The production is compiled of six different vignettes and flashbacks from the characters, seemingly unrelated. The only common factors they each share are their jobs, and they all have a story to tell. The play dives headfirst into burning topics such as fatal irresponsibility, collective bargaining and exploitation of the masses. Through the angst and frustration the characters face, burning questions keep the audience guessing. 


Lefty is a union organizer who is scheduled to meet with the union workers to discuss life-changing options that each employee can settle on. The union’s corrupt leader Harry Fatt does everything he can to discourage it, and the mysterious absence of Lefty Costello doesn’t bode well for the future strikers. After hearing the heart-wrenching tales of the hard-working cab drivers, each story is dramatized before the audience before transitioning seemingly effortlessly back into the union meeting. Agate Keller (Tylan Mitchell) takes the stage and demands immediate action. When word comes that Lefty has been found “with a bullet in his head,” the union joins Keller in chanting “STRIKE, STRIKE, STRIKE!!!” 

The playwright, Clifford Odets, originally set the play on a bare stage  with hardly any props, a departure from a traditional theater production. 

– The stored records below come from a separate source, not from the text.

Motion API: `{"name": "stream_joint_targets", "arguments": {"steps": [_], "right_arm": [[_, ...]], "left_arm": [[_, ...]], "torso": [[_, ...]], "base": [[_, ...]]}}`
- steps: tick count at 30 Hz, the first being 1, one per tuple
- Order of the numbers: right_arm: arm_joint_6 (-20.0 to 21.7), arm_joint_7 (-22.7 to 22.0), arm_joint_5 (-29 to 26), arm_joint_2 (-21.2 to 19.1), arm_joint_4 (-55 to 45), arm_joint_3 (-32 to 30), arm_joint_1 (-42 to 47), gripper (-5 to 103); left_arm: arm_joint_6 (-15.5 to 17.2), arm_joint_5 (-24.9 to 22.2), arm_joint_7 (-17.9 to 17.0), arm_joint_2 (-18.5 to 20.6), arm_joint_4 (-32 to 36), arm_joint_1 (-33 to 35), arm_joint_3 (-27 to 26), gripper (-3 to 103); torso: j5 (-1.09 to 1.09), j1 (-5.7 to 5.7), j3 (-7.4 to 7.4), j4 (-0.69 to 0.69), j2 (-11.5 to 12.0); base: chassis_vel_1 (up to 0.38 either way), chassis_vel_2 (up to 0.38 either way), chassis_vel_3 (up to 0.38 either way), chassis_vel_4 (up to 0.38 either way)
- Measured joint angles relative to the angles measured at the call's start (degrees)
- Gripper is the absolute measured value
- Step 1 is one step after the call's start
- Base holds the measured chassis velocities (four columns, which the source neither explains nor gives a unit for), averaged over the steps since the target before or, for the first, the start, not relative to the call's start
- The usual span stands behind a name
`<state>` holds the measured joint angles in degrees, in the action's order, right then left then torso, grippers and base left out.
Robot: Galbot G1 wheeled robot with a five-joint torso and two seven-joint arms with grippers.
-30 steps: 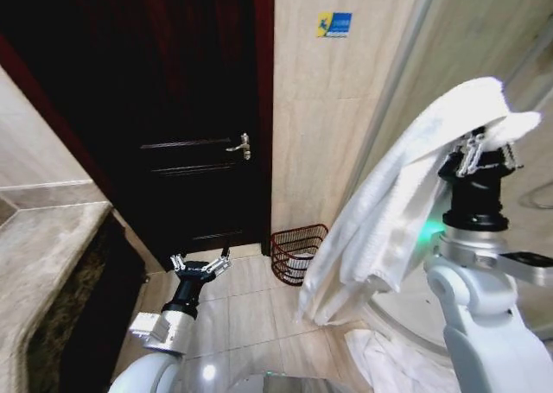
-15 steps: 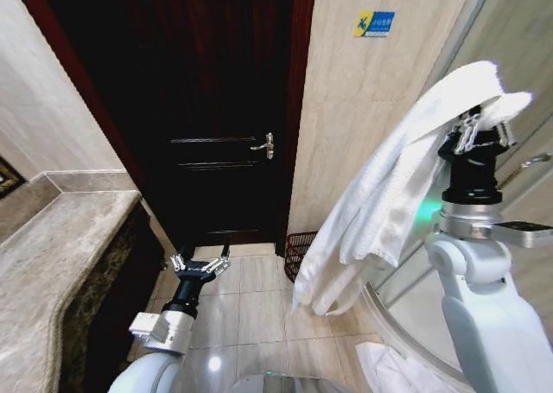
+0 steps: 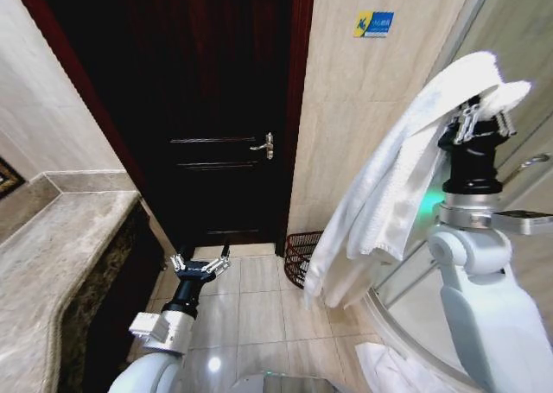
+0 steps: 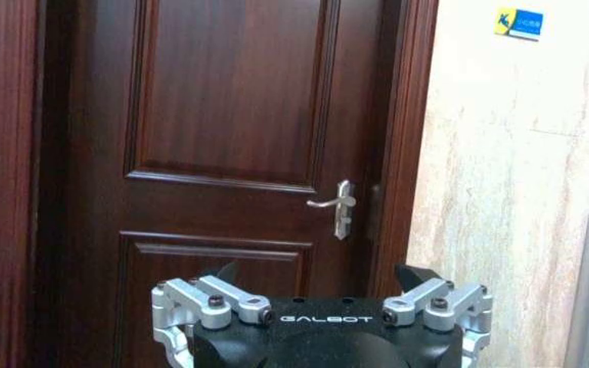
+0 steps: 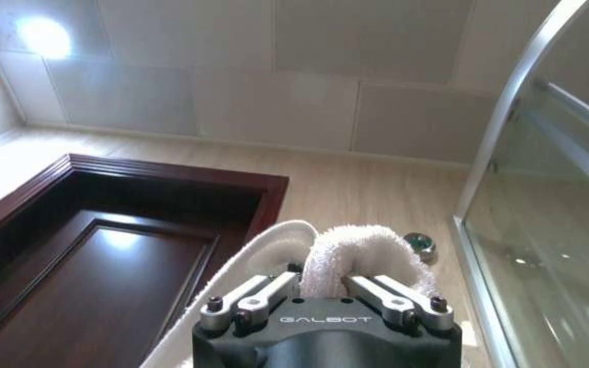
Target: Discard the used towel into the hamper.
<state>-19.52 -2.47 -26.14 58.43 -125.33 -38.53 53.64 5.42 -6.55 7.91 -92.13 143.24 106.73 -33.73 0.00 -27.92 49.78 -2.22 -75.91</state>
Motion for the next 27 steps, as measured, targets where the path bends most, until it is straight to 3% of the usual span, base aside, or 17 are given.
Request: {"name": "stream_joint_targets", "arguments": {"steps": [15, 27], "right_arm": [[1.81, -1.44, -1.92, -2.99, -0.56, 0.0, -4.37, 5], [2.09, -0.48, -4.08, -5.66, 0.21, 1.4, -10.64, 5]], "left_arm": [[0.0, 0.0, 0.0, 0.0, 0.0, 0.0, 0.0, 100], [0.0, 0.0, 0.0, 0.0, 0.0, 0.0, 0.01, 100]], "torso": [[-0.01, -0.03, 0.02, -0.01, 0.02], [0.01, 0.0, 0.0, 0.0, 0.0]], "base": [[-0.14, 0.138, 0.142, -0.13], [-0.015, 0.012, 0.011, -0.016]]}}
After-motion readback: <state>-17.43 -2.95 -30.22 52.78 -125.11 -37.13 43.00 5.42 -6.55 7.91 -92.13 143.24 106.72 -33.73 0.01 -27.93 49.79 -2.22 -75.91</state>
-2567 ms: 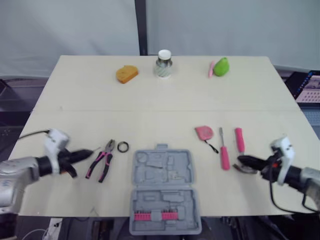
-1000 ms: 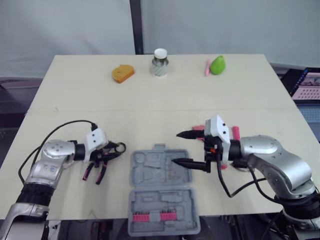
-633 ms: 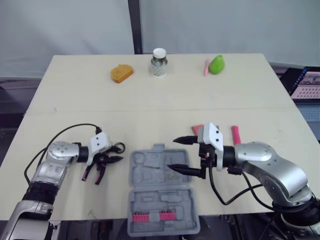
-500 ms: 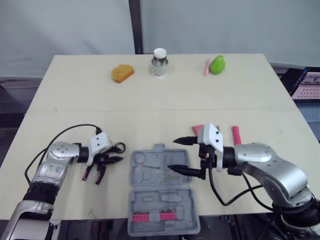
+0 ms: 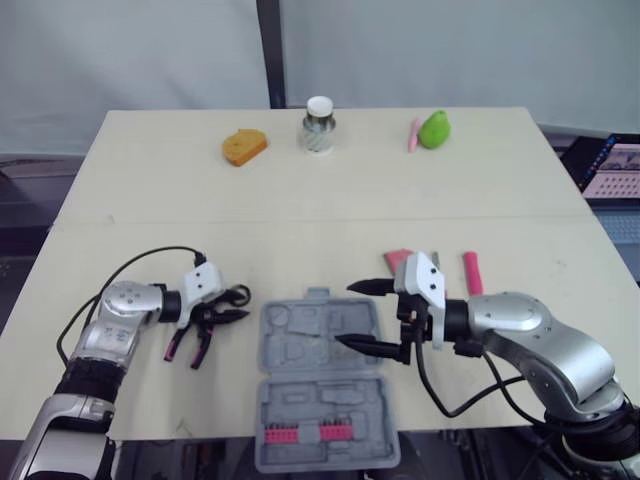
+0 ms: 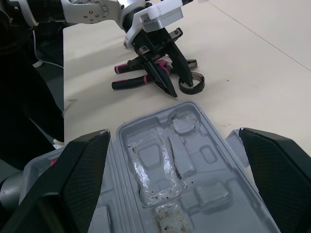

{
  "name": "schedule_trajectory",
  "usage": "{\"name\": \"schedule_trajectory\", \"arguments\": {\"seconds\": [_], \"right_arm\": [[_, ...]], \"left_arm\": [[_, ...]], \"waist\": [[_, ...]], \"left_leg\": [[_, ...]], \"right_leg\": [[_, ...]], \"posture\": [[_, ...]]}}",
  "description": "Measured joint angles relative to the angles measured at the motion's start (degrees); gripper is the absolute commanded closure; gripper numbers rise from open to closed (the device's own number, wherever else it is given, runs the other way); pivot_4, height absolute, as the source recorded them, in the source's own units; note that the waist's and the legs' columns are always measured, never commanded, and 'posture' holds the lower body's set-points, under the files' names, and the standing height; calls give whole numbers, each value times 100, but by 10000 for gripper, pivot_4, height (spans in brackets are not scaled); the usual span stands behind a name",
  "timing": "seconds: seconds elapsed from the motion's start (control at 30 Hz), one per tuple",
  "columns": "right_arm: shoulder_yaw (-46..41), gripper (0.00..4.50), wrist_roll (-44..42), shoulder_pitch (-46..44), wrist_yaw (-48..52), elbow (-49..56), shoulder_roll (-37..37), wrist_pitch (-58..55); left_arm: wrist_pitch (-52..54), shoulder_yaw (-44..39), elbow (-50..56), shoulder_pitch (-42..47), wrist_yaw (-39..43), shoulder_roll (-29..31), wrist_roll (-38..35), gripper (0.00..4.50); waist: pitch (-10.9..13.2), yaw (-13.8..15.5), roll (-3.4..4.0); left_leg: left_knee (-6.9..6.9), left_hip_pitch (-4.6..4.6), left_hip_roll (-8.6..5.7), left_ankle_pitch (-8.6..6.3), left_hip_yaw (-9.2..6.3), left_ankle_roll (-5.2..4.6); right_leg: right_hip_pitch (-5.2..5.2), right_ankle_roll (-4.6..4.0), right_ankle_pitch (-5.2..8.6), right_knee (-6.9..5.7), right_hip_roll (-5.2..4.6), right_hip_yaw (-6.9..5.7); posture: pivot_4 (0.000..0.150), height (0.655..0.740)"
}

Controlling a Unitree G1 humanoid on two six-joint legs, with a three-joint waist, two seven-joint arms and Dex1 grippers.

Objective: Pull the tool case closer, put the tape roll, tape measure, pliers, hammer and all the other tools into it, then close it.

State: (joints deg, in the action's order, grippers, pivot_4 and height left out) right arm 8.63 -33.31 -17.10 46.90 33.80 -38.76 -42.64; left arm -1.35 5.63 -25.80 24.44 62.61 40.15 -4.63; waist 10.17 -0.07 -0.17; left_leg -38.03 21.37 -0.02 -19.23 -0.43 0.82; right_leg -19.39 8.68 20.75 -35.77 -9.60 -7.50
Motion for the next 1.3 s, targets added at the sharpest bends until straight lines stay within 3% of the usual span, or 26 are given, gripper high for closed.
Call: {"name": "schedule_trajectory", "arguments": {"seconds": [0.1,0.17,0.63,0.87,1.0,1.3], "right_arm": [[-1,0,0,14,-10,0,1,-2],[-2,0,-1,27,-17,2,3,-2],[-191,0,-217,87,-23,197,-40,-23],[-1283,0,-865,238,134,541,-798,-153],[-1530,0,-1056,276,184,669,-1142,-240],[-1533,0,-1162,178,81,733,-1218,-283]], "left_arm": [[-29,-1,-38,24,-6,-11,28,35094],[-41,-2,-98,61,-11,-14,37,44379],[186,-67,-126,115,108,-29,-114,44379],[2047,-527,1828,-28,455,128,-1352,44379],[2970,-442,2696,-89,234,-286,-1864,44379],[3502,-103,2963,-498,-225,-612,-1959,44379]], "waist": [[0,0,0],[0,0,0],[0,-1,-1],[2,13,-6],[2,13,-7],[3,18,-8]], "left_leg": [[0,0,0,0,0,0],[0,0,0,0,0,0],[-2,1,0,0,-1,0],[-8,9,-1,0,-16,0],[-8,9,-2,-1,-13,-1],[-7,10,-1,-1,-9,-1]], "right_leg": [[0,0,0,-1,0,0],[0,0,0,-1,0,0],[-2,0,0,-5,0,0],[3,0,0,-6,0,6],[3,0,0,-5,0,8],[1,0,0,-3,0,10]], "posture": [[1500,7400],[1500,7400],[1500,7400],[1500,7400],[1500,7400],[1500,7400]]}}
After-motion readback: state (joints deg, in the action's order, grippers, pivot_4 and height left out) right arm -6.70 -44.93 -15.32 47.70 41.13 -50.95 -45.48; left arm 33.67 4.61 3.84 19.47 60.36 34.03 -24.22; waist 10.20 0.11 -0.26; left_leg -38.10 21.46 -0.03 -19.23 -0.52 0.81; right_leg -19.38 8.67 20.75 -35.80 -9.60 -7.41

“It doesn’t all happen in a realistic place in time..I think that’s a really interesting thing to put on stage,” said Stephens. “...the audience is treated as though they are in the union hall and as if they’re fellow New York City cab drivers.” 
Actors, mostly current FV students, come to the stage from the audience seats adding an interesting feel to the experience.  “Waiting for Lefty” may have been written 83 years ago, but Stephens suggests that it still has a relevant message nearly a century later in Missouri as well as the United States.